Limitations & Future Work

  • Only three 2D datasets: 3D imaging modalities such as CT and MRI are not covered; specialized architectures (e.g., nnU-Net) may hold greater advantages in 3D segmentation.
  • Pretraining data imbalance: GP-VMs benefit from large-scale ImageNet pretraining, whereas U-KAN has no pretrained weights and must be trained from scratch, introducing a degree of bias.
  • Limited computational fairness: Model parameter counts range from 25M to 60M, and FLOPs/inference speed are not strictly controlled.
  • Foundation models not included: SAM-based medical segmentation methods such as SAM-Med2D and MedSAM are not included in the comparison.
  • OOD generalization not assessed: All evaluations are in-domain; robustness to out-of-distribution data — critical for clinical deployment — is not examined.
  • vs. nnU-Net: nnU-Net achieves strong performance through an adaptive framework rather than fixed architectural design, which aligns with this paper's finding that training strategy matters more than architecture. However, nnU-Net is not directly compared in this study.
  • vs. SAM/MedSAM: The SAM family represents an alternative paradigm — foundation model with prompting for medical segmentation. This paper focuses on the standard fine-tuning regime; the zero-shot/few-shot capabilities of SAM-based methods are a complementary research direction.
  • vs.
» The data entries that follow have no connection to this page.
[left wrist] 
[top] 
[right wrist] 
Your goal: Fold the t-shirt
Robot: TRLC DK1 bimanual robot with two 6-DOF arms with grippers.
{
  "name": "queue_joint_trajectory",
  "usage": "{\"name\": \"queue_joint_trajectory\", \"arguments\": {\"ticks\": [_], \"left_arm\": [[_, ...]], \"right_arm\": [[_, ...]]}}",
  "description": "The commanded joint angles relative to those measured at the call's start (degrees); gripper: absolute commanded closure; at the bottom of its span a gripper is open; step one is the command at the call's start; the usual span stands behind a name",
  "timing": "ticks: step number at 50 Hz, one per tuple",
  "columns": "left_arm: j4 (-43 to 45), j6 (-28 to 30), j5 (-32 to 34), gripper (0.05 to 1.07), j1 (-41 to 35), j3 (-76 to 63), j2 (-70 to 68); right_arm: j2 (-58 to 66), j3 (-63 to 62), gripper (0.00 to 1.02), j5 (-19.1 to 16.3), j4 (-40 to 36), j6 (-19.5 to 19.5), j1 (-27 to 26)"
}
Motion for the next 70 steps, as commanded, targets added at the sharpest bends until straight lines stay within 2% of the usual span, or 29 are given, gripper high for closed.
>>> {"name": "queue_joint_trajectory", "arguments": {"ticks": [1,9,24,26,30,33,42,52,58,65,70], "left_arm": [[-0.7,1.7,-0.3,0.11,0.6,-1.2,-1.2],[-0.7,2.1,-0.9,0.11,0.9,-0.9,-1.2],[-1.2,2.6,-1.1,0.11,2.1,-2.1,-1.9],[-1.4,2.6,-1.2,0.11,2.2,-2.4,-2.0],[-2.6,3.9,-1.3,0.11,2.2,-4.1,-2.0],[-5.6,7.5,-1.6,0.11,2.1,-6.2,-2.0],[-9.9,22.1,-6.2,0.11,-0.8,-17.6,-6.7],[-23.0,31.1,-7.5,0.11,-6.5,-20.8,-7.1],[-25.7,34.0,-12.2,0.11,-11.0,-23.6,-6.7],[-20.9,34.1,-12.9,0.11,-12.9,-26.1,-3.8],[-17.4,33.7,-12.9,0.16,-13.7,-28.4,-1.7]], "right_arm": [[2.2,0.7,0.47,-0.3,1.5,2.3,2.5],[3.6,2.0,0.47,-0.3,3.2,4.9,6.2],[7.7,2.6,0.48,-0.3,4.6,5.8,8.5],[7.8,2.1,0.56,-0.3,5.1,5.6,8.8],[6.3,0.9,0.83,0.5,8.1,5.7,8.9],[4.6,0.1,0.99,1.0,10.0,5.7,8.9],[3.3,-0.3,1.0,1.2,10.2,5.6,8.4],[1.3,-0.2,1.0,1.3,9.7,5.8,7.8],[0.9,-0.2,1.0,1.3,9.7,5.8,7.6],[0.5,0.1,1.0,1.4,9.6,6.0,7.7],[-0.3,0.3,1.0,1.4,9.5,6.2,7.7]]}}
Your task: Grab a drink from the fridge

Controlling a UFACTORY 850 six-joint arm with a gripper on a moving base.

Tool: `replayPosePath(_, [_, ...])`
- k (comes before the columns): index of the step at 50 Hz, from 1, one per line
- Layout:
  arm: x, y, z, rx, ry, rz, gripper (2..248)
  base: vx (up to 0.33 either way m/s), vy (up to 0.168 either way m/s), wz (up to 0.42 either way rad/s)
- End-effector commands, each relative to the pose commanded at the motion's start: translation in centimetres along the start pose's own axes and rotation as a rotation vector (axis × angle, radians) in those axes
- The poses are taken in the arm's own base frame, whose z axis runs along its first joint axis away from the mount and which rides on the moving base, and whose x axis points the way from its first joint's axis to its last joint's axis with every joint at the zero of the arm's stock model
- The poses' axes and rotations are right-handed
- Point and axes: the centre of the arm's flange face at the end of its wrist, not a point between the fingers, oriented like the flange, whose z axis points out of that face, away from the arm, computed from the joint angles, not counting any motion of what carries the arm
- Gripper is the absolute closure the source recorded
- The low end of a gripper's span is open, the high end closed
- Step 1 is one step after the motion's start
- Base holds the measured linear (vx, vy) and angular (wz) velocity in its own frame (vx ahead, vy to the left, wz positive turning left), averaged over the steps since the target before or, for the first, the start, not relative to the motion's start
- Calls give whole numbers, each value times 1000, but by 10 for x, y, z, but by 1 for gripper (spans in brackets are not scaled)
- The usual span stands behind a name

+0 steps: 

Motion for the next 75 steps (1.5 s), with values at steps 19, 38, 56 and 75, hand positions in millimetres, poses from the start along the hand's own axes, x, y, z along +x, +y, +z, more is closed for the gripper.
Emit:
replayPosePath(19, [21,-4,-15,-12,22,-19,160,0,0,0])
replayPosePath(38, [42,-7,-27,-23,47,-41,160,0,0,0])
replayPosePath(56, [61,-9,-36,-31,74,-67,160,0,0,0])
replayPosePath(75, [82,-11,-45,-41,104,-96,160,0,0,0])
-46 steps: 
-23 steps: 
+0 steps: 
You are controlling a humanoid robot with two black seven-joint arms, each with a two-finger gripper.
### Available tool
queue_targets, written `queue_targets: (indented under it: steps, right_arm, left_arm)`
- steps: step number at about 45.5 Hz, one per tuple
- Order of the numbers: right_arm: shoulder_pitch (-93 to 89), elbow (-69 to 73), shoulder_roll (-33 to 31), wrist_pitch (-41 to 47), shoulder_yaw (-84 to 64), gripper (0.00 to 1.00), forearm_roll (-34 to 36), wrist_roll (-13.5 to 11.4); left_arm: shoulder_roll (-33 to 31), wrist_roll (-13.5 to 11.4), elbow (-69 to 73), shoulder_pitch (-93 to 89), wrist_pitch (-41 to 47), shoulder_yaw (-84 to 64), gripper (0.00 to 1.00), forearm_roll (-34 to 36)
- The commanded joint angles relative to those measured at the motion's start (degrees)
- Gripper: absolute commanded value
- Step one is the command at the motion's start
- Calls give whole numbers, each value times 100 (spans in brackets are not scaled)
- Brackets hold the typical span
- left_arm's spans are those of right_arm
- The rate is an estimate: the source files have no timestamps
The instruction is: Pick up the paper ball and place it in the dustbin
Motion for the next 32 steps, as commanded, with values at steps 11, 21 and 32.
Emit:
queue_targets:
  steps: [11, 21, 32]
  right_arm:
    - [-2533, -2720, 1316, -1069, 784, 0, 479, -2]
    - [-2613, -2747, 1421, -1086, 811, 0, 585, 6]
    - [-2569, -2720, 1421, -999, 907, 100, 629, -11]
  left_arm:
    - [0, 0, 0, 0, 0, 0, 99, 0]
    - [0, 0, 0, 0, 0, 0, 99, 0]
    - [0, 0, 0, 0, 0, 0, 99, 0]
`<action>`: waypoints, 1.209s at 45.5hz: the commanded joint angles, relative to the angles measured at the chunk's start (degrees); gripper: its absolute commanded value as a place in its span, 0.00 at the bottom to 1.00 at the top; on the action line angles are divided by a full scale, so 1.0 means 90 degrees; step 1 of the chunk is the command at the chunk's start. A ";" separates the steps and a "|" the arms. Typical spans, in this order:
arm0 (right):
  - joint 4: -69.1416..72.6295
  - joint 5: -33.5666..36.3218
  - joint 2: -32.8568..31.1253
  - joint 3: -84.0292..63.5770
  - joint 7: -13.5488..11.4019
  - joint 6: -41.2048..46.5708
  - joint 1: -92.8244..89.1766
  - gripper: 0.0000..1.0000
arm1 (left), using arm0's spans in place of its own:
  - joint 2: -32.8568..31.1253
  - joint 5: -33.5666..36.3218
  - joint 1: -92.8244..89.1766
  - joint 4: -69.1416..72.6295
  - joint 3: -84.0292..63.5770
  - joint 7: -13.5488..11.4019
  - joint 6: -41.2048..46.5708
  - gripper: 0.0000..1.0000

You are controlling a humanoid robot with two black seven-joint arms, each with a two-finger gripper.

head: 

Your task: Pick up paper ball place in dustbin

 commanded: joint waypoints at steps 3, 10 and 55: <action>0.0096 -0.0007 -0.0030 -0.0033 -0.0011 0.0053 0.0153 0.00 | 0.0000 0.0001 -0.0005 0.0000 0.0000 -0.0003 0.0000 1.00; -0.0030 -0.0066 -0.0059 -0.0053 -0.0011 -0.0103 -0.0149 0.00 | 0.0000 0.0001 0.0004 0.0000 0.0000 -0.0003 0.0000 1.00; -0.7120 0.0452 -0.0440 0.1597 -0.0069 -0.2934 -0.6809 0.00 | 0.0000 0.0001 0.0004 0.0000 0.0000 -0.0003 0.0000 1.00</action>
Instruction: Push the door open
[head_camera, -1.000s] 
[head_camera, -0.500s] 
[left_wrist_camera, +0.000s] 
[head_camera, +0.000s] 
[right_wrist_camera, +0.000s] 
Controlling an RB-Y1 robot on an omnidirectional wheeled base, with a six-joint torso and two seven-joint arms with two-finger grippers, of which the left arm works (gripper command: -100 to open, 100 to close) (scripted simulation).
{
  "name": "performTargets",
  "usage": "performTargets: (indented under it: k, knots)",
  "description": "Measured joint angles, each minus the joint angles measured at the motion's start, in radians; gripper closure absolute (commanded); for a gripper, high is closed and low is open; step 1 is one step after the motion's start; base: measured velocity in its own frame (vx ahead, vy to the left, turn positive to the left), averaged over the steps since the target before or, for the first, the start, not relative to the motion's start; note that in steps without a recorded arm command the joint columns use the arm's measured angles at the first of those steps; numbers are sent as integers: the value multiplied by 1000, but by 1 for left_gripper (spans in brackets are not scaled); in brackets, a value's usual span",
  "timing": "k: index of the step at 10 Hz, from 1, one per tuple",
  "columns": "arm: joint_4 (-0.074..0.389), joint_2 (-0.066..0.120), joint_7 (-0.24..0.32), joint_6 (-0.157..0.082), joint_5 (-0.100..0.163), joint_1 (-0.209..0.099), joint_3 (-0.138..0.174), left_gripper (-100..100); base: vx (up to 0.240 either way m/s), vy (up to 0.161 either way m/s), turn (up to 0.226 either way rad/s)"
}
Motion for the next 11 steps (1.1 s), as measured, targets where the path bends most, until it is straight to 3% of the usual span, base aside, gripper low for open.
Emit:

TransUNet/SwinUNet: These early Transformer+U-Net hybrid architectures aimed to introduce global attention, but MISSFormer (a pure Transformer SMA) performs modestly (87.9%) in this study, suggesting that the Transformer architecture per se is not the decisive factor — pretraining quality and scale are.

Rating

  • Novelty: ⭐⭐⭐ — No new method is proposed; however, the study surfaces an important finding long overlooked by the community.
  • Experimental Thoroughness: ⭐⭐⭐⭐ — 11 models × 3 datasets × 5-fold CV is rigorously designed, though 3D and OOD evaluations are absent.
  • Writing Quality: ⭐⭐⭐⭐ — Research questions are clearly stated, experimental design is rigorous, and limitations are objectively acknowledged.
  • Value: ⭐⭐⭐⭐ — Provides direct guidance for model selection strategies and resource allocation in medical segmentation.